Your answer should consist solely of the lines from the one containing "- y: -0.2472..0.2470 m" through the end of the entries below, duplicated exactly.

## Stored entries
——————

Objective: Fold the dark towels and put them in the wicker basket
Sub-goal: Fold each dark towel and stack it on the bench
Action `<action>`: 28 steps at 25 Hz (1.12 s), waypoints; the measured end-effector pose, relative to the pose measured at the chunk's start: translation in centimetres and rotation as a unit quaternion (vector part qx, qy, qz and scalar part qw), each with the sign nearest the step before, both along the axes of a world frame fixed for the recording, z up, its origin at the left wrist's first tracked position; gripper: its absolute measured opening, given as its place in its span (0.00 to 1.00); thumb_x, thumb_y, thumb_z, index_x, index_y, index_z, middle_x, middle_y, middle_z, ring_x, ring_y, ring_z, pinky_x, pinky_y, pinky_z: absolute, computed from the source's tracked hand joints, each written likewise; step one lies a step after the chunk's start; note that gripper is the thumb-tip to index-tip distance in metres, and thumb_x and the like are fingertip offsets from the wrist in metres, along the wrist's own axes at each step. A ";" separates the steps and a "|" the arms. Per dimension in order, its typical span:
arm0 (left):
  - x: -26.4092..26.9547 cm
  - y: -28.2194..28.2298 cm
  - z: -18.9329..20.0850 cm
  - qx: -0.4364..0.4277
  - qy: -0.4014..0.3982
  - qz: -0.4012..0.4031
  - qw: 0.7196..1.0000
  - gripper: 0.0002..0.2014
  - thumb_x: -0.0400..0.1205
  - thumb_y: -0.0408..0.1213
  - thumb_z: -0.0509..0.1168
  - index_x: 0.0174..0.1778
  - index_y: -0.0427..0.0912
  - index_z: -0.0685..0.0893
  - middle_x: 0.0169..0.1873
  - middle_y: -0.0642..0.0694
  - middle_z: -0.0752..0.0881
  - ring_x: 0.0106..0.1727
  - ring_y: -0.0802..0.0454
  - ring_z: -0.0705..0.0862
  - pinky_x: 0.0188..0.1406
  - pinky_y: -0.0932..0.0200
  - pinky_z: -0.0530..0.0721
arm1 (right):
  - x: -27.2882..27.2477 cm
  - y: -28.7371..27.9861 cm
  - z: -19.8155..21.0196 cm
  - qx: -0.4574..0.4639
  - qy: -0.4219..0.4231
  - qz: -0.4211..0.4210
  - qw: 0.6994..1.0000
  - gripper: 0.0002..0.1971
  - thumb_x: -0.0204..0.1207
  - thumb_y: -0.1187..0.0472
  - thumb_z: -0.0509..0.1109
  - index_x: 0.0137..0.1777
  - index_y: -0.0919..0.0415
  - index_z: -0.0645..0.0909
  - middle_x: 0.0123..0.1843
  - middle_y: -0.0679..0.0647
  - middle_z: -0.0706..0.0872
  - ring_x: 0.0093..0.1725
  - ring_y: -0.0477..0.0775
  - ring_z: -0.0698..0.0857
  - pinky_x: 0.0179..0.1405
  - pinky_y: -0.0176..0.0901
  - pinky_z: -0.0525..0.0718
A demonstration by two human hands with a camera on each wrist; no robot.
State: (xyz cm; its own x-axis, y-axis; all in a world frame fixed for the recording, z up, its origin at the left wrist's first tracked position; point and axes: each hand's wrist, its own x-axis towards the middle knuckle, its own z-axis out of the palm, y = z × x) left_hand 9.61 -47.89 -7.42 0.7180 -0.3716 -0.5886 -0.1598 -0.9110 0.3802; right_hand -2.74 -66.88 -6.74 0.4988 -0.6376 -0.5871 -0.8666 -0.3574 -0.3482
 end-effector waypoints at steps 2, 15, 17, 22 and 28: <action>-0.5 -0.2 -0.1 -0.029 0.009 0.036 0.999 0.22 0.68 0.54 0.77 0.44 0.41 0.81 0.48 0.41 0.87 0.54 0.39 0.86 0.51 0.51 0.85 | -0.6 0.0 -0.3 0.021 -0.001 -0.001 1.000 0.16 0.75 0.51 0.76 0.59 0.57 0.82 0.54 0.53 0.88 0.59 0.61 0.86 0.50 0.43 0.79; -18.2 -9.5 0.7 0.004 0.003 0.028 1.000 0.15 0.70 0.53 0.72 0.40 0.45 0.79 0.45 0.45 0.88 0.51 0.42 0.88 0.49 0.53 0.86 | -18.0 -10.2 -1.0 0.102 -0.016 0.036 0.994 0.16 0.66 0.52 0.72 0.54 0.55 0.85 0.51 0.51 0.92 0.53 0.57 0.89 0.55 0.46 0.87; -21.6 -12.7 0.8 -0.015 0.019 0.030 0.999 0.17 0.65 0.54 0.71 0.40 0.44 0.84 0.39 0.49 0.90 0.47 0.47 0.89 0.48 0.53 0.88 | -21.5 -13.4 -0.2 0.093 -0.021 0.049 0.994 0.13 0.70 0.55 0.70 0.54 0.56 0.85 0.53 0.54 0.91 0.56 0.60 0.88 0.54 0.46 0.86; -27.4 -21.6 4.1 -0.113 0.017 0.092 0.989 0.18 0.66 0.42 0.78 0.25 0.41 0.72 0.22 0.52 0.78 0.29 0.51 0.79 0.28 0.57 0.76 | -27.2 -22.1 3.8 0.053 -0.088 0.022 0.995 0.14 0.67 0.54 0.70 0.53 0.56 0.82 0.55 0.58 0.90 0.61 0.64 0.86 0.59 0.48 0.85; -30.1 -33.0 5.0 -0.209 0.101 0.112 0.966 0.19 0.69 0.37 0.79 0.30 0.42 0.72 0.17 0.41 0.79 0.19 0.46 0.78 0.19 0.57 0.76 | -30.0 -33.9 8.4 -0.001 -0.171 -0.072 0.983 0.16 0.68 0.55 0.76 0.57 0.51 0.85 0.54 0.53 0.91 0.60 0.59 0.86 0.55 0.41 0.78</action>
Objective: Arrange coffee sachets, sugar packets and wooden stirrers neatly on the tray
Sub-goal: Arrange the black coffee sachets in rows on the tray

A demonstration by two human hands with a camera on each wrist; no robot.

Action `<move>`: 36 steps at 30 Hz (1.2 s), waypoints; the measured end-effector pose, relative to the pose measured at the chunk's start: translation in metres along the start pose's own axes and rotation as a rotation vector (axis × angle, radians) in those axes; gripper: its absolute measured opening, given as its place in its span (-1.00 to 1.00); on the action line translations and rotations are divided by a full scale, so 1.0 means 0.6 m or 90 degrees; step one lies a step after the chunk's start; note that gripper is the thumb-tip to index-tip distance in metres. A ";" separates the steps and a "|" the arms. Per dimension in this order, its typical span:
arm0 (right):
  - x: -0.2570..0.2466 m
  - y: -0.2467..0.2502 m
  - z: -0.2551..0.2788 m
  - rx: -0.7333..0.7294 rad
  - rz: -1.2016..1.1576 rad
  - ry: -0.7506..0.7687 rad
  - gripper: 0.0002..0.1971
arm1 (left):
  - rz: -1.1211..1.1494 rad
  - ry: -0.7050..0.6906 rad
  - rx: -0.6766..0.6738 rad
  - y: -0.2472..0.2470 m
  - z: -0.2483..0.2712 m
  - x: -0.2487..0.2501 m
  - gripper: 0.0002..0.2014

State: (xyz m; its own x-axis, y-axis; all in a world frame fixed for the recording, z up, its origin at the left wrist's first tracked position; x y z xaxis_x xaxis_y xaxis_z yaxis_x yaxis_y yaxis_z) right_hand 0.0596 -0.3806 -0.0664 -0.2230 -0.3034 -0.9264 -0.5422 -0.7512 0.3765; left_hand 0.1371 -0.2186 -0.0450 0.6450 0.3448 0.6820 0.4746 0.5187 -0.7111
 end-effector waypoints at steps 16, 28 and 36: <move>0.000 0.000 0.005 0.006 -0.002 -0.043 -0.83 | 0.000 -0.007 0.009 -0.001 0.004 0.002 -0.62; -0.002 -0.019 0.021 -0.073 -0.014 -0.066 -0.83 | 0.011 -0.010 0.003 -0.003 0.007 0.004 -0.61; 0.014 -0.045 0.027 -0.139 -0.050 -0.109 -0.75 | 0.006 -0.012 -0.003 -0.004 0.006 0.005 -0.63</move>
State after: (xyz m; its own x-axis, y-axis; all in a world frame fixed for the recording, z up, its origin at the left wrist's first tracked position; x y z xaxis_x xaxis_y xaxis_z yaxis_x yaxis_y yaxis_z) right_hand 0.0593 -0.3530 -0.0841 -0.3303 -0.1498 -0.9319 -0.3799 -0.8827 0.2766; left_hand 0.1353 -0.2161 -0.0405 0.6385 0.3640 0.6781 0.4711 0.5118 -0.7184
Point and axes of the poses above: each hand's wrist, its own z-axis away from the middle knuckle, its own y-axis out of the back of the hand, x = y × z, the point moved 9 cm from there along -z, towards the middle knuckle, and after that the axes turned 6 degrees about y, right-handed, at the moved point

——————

## Finished task
  - y: -0.2472..0.2470 m
  - z: -0.2483..0.2712 m
  - x: -0.2487..0.2501 m
  - gripper: 0.0002..0.2014

State: (xyz m; its own x-axis, y-axis; all in a world frame fixed for the recording, z up, its origin at the left wrist's first tracked position; x y z xaxis_x xaxis_y xaxis_z yaxis_x yaxis_y yaxis_z) right_hand 0.0596 -0.3806 -0.0664 -0.2230 -0.3034 -0.9264 -0.5422 -0.7512 0.3765; left_hand 0.1371 -0.2186 -0.0450 0.6450 0.3448 0.6820 0.4746 0.5187 -0.7111
 end-effector waypoints at steps 16, 28 and 36: <move>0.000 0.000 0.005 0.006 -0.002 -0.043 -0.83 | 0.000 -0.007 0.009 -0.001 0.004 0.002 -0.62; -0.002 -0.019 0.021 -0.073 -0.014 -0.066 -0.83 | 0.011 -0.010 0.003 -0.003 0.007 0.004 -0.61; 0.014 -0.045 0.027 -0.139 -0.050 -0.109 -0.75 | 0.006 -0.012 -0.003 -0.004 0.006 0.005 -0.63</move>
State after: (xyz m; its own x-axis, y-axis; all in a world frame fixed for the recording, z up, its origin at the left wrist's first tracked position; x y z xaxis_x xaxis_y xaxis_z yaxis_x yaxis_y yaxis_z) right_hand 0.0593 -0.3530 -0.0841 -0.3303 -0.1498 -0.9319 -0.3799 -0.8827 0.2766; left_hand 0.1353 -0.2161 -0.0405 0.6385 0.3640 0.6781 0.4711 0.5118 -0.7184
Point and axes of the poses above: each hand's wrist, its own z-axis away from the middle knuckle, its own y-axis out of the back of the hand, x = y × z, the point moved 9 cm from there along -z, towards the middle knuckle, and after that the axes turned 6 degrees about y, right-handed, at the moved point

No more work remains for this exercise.